Coming Down From Cloud Nine
When Larissa returned to school sophomore year, she was determined to remain in recovery, however this didn’t mean the battle was over. She was eating right, and looked healthy, but the negative thoughts still plagued her brain.
“I felt like I was in a foreign body because I gained 30 pounds in treatment. I was at a healthy weight, but for someone that has been malnourished since middle school, the change was traumatizing.”
Larissa said that when she came back, she took on the role of the “inspirational recovered person” in her social circle. She loved knowing that she inspired others, but she wanted people to understand that recovery wasn’t always rainbows and butterflies.
Many of her friends assumed that her return from treatment signified that she was in a perfect mental state. They remarked on how good she looked physically, assuming that the compliment was exactly what she wanted to hear.
“The whole point of treatment was to help us understand that there is more to life than our appearance. So when people would comment on my body, telling me how much better I looked now that I gained weight, this only brought my esteem down further. We all need to learn that there are a lot of compliments you can give a person that don’t revolve around appearance. ”
Even now, in her senior year of college, Larissa has good and bad weeks. She remains in recovery, even though there are days eating a meal feels like the hardest thing in the world. She keeps going, because she knows she deserves a life that is not defined by an eating disorder.
The Truth About Recovery
I asked Larissa what advice she would give to someone battling an eating disorder. She explained that at times, it’s really hard not to give up, but no one should go through recovery alone.

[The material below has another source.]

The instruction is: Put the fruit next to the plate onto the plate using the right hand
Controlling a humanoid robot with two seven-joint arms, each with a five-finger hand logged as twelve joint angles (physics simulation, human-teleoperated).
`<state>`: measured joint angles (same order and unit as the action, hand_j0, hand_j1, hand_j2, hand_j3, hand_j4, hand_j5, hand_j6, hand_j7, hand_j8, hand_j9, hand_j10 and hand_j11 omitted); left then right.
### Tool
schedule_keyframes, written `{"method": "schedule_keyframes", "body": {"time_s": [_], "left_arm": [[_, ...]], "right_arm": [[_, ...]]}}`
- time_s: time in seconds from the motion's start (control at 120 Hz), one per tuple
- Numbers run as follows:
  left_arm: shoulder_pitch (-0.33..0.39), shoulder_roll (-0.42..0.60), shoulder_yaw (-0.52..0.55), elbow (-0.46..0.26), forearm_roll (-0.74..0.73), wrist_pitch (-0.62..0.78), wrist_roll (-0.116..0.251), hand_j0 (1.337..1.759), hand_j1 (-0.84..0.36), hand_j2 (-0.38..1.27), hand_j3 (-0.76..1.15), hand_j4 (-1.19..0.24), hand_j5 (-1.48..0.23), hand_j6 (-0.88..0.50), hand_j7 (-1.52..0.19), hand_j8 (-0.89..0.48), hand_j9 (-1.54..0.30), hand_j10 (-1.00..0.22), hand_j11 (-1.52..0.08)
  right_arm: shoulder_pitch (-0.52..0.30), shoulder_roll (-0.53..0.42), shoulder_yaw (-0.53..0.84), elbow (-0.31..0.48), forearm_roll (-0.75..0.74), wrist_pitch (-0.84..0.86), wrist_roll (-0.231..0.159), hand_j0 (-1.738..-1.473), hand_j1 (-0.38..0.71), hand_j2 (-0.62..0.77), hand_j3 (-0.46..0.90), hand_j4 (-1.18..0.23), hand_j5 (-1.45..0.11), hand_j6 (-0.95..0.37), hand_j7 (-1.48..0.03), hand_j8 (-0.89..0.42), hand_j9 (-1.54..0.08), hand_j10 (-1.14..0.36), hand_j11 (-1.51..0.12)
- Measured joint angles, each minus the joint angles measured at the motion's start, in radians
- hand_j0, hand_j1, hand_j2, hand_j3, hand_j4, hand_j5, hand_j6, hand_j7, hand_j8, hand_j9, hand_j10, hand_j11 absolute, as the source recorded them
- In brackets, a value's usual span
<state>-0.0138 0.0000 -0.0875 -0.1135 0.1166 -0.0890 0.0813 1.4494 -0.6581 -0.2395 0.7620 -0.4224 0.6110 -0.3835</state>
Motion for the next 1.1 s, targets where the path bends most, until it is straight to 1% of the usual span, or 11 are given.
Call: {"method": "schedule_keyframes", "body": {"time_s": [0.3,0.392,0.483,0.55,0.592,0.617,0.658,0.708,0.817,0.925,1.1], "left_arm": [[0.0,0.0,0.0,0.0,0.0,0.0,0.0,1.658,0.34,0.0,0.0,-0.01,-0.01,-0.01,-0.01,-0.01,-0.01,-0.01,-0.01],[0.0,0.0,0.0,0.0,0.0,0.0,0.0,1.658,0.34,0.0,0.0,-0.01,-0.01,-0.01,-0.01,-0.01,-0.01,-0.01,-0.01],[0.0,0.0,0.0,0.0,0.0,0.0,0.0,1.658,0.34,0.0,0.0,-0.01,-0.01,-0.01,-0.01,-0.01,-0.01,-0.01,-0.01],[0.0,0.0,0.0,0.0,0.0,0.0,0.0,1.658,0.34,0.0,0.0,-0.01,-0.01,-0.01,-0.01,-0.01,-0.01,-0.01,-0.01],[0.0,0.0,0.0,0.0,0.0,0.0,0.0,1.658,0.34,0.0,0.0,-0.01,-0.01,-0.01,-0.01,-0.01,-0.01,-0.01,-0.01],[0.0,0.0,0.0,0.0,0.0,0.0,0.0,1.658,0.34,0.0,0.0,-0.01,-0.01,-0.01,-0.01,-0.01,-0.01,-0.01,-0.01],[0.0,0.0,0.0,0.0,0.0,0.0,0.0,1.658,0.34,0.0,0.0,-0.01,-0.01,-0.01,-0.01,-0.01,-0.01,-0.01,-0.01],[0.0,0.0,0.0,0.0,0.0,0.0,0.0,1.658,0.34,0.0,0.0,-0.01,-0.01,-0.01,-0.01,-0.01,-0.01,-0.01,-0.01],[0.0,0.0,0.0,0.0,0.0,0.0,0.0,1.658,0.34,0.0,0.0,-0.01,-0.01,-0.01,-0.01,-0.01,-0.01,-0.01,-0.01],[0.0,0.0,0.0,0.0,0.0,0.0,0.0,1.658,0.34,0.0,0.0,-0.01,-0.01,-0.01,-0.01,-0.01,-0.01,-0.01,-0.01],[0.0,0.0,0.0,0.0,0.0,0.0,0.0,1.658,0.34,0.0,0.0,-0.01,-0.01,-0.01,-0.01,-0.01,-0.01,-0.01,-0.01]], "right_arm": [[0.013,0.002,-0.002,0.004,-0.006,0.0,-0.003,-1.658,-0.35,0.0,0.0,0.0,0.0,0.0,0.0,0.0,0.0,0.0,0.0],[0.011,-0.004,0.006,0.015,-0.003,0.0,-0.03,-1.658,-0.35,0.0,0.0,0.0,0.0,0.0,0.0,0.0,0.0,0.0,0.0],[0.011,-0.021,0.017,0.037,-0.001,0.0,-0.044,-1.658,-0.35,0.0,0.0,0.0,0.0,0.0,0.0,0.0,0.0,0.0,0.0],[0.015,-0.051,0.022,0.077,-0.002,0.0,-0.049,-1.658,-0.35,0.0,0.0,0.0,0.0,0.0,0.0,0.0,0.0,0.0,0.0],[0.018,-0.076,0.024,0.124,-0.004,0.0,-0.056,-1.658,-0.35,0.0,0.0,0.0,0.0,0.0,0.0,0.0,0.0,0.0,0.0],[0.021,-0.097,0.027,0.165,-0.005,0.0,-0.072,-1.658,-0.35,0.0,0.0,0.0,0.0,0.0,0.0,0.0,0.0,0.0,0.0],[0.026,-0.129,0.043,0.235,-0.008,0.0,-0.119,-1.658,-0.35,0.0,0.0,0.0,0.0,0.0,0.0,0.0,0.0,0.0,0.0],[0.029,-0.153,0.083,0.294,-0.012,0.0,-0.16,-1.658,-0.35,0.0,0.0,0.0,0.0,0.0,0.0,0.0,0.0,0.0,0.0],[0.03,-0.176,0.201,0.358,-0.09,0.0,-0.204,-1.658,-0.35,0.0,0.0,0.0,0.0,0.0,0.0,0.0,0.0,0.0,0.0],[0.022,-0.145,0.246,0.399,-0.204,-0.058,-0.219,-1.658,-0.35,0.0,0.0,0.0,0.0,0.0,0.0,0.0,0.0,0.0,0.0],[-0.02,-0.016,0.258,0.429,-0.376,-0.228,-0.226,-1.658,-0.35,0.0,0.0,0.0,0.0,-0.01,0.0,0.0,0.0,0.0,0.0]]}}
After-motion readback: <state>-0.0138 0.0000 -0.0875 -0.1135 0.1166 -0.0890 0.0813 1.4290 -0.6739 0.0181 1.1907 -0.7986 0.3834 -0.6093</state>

It’s crucial to find people willing to support you during the bad times, rather than surrounding yourself with inividuals that only want to see you at your best.
“People need to understand that recovery is not a straight line. Just because you have a good day, or week, or leave the hospital, doesn’t mean you’re healed. The fight is the hardest thing you will ever do and you will regret ever starting, yet the longer you do it, you’ll find it gets a little bit easier.”
I asked Larissa why she thinks recovery is worth the hospital trips, negative thoughts, and all the other pain that an eating disorder inflicts on a person’s life.
“I learned that my disorder was just layers and layers of self-doubt and hatred that had built up for years. Recovery is worth it, because you finally get to know who you truly are, underneath the disorder. And that tiny bit of light you see, well that’s worth more than you could ever imagine.”
True bravery is admitting that life is far from perfect, but still searching for reasons to move forward. I’ve found many motivations during the course of my life, but Larissa Goldberg will always be one of the biggest reasons I keep going, and I truly hope her stories teaches others that recovery is always possible.